Colorful Guizhou Airlines is a low-cost Chinese regional airline with its headquarters in Guiyang, Guizhou, and with its fleet based at Guiyang Longdongbao International Airport. It is intended to improve air service in Western China, particularly Guizhou Province. It is the first locally-owned airline in the province. The airline commenced flights in December 2015, operating Embraer 190s to destinations throughout the country.

History 
On 18 May 2015, the Civil Aviation Administration of China (CAAC) granted Guizhou Industrial Investment (Group) Co., Ltd. and Weining County Construction Investment Group preliminary approval to jointly establish Duocai Guizhou Airlines. The airline was officially established as Colorful Guizhou Airlines on 19 June 2015.

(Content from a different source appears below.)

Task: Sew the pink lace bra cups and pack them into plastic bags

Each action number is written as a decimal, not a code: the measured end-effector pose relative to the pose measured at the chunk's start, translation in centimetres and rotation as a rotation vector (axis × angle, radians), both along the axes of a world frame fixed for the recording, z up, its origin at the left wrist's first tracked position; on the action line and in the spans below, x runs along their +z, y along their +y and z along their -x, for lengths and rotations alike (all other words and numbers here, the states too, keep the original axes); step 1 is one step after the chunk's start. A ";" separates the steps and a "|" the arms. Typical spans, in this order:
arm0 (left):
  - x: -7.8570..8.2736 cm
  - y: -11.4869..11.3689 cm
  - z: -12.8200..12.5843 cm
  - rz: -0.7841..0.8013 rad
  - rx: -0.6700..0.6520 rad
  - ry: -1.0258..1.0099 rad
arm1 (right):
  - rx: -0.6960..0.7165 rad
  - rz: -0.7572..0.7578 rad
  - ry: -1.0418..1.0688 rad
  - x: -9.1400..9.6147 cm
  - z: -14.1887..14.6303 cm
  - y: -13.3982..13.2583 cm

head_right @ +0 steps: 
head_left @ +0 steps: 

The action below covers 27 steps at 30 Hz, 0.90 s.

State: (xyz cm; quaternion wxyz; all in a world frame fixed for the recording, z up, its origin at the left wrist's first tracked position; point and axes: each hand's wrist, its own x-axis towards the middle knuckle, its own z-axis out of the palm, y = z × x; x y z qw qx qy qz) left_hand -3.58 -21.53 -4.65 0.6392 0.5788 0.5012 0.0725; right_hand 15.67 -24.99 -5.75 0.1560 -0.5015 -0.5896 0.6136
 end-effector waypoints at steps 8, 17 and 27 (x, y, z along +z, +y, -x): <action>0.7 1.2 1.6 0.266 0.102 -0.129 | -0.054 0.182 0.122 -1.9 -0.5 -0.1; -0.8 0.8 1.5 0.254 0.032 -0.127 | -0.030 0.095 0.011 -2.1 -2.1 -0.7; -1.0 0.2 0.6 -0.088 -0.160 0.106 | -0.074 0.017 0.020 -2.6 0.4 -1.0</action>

The name "Colorful Guizhou" comes from a marketing campaign by the provincial government; it signifies the cultural diversity within Guizhou Province.

On 15 June 2015, the airline placed an order for 17 Embraer 190 aircraft, 7 of which were firm orders and the other 10 options. If all options are exercised, the transaction will be valued at US$834 million. Colorful Guizhou Airlines hopes to expand its fleet to 30 aircraft by 2020 and 120–140 aircraft in the future.

On 5 December 2015, the airline received its first Embraer 190, followed by a second aircraft on 18 December. It filed an application for an air operator's certificate from the CAAC on 15 December.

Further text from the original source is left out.